* **EXERCISE DETAILS**:
Transcribe word for word the lines below from the line with "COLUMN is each" through the line with "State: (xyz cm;", ends included.

* **INFORMATION SUPPLIED**:
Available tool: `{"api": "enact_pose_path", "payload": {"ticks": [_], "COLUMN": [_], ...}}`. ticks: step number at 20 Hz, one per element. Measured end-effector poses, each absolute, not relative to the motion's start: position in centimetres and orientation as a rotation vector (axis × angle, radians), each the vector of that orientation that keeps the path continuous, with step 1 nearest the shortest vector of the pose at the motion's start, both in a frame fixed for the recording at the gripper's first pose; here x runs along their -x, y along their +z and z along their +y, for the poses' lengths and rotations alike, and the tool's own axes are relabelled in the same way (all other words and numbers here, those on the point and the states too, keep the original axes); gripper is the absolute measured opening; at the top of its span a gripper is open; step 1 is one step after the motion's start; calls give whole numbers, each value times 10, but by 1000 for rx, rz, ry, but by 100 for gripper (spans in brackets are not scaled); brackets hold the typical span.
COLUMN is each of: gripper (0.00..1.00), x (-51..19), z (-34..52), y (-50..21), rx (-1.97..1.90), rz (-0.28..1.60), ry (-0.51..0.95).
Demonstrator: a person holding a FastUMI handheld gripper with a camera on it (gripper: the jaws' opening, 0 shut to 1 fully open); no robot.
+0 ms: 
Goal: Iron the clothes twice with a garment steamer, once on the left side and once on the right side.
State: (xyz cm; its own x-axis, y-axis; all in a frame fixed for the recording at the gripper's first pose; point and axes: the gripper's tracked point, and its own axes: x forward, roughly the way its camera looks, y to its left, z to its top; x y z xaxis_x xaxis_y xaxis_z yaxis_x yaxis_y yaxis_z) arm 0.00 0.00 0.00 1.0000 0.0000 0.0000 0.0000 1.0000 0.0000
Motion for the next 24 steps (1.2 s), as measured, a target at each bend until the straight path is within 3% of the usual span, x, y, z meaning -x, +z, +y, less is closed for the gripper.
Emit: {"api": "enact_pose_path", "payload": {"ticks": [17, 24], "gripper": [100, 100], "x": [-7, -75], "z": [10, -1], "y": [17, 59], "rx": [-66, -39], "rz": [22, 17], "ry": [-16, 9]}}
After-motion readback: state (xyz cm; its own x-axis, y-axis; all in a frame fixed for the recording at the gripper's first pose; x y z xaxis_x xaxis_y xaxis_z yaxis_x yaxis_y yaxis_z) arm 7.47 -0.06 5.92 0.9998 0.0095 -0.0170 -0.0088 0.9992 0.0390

* **REPLY TO THE EXERCISE**:
COLUMN is each of: gripper (0.00..1.00), x (-51..19), z (-34..52), y (-50..21), rx (-1.97..1.90), rz (-0.28..1.60), ry (-0.51..0.95).
Demonstrator: a person holding a FastUMI handheld gripper with a camera on it (gripper: the jaws' opening, 0 shut to 1 fully open); no robot.
+0 ms: 
Goal: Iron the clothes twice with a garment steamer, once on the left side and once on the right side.
State: (xyz cm; its own x-axis, y-axis; all in a frame fixed for the recording at the gripper's first pose; point and axes: the gripper's tracked point, and its own axes: x forward, roughly the way its camera looks, y to its left, z to its top; x y z xaxis_x xaxis_y xaxis_z yaxis_x yaxis_y yaxis_z) arm 0.00 0.00 0.00 1.0000 0.0000 0.0000 0.0000 1.0000 0.0000

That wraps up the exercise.